▸ WHAT TO DO:
Within the material below, locate the line with "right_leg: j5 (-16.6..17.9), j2" and the line with "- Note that", then return those two lines and all lines between them, exactly as written.
======
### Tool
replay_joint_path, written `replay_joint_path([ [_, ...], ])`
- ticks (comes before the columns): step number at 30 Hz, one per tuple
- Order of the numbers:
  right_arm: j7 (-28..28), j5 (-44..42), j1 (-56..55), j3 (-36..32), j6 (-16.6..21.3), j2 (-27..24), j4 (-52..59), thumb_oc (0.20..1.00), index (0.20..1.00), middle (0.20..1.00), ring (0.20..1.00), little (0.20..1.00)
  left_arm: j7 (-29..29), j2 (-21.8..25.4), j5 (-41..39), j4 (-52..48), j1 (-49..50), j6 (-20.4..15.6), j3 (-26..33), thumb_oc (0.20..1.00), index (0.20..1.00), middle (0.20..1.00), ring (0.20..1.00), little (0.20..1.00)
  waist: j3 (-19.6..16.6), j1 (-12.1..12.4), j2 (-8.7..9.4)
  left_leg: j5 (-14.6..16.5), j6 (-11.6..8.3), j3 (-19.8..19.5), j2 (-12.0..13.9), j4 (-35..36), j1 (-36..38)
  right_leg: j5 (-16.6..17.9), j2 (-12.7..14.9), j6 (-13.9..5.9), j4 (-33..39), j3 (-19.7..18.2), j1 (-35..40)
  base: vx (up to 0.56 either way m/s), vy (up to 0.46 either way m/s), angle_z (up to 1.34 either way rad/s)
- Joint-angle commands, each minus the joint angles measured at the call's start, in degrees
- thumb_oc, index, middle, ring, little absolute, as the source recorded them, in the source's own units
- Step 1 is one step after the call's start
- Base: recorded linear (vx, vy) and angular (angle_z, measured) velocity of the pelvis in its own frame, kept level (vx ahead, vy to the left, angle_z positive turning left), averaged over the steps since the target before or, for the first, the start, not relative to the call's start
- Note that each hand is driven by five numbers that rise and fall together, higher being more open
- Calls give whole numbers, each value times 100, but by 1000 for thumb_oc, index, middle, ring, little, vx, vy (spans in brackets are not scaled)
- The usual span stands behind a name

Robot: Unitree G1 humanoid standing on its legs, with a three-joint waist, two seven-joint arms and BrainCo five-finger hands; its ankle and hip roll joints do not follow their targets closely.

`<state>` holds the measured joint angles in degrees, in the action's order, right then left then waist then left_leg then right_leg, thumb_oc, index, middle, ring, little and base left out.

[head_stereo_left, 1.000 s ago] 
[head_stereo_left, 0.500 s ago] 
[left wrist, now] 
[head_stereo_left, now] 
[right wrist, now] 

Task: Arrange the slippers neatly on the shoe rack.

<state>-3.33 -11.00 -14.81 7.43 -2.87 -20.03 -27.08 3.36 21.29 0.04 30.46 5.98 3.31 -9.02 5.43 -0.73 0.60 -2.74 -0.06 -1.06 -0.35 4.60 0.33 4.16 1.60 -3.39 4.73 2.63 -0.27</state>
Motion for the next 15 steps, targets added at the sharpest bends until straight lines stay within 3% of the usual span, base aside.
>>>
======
▸ ANSWER FOR THE TASK:
  right_leg: j5 (-16.6..17.9), j2 (-12.7..14.9), j6 (-13.9..5.9), j4 (-33..39), j3 (-19.7..18.2), j1 (-35..40)
  base: vx (up to 0.56 either way m/s), vy (up to 0.46 either way m/s), angle_z (up to 1.34 either way rad/s)
- Joint-angle commands, each minus the joint angles measured at the call's start, in degrees
- thumb_oc, index, middle, ring, little absolute, as the source recorded them, in the source's own units
- Step 1 is one step after the call's start
- Base: recorded linear (vx, vy) and angular (angle_z, measured) velocity of the pelvis in its own frame, kept level (vx ahead, vy to the left, angle_z positive turning left), averaged over the steps since the target before or, for the first, the start, not relative to the call's start
- Note that each hand is driven by five numbers that rise and fall together, higher being more open

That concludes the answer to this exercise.